DIRECTIONS ::
Each line of the data below that holds the word "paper" is to be reported in full.

DATA EXCERPT ::
- - - -

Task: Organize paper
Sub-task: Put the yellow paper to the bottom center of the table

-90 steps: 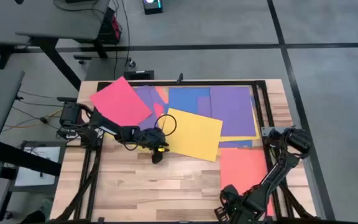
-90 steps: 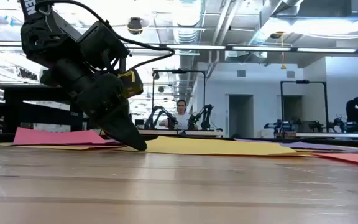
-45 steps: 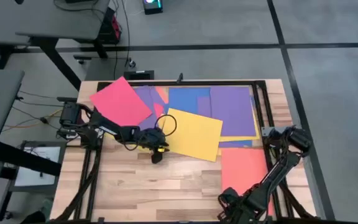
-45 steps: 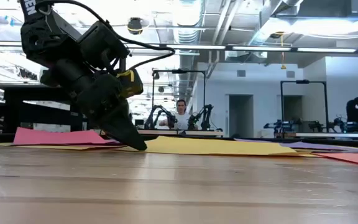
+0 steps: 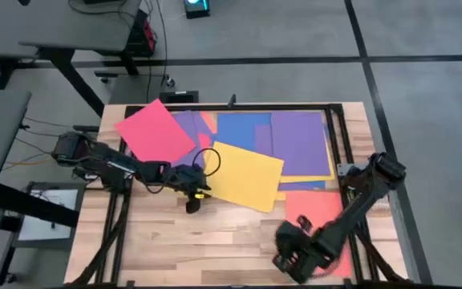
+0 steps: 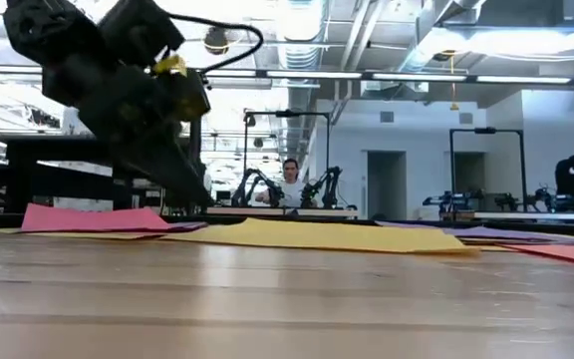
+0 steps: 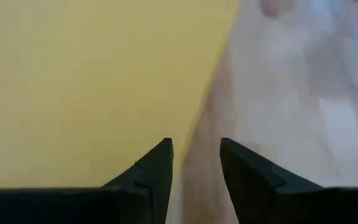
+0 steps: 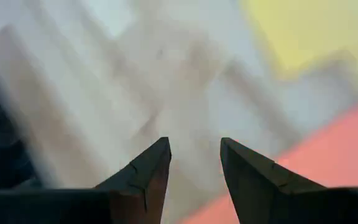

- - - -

SOLUTION FOR THIS EXERCISE ::
Task: Organize paper
Sub-task: Put the yellow paper to the bottom center of the table

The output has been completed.